INSTRUCTIONS FOR THE TASK » From the data below, return each line in which the string "evenodd" is found.

GIVEN DATA »
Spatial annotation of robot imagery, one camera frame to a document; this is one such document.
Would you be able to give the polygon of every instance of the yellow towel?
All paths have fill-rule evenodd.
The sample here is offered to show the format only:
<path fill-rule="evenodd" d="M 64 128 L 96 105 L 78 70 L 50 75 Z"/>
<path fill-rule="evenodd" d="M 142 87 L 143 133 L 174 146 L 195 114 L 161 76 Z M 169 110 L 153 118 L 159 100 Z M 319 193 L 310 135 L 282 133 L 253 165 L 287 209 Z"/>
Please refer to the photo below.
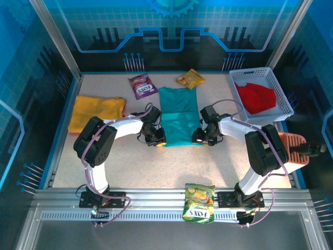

REPLY »
All paths have fill-rule evenodd.
<path fill-rule="evenodd" d="M 64 128 L 96 105 L 78 70 L 50 75 Z"/>
<path fill-rule="evenodd" d="M 142 87 L 143 133 L 174 146 L 195 114 L 161 76 Z M 169 110 L 153 118 L 159 100 Z M 319 193 L 310 135 L 282 133 L 253 165 L 287 209 Z"/>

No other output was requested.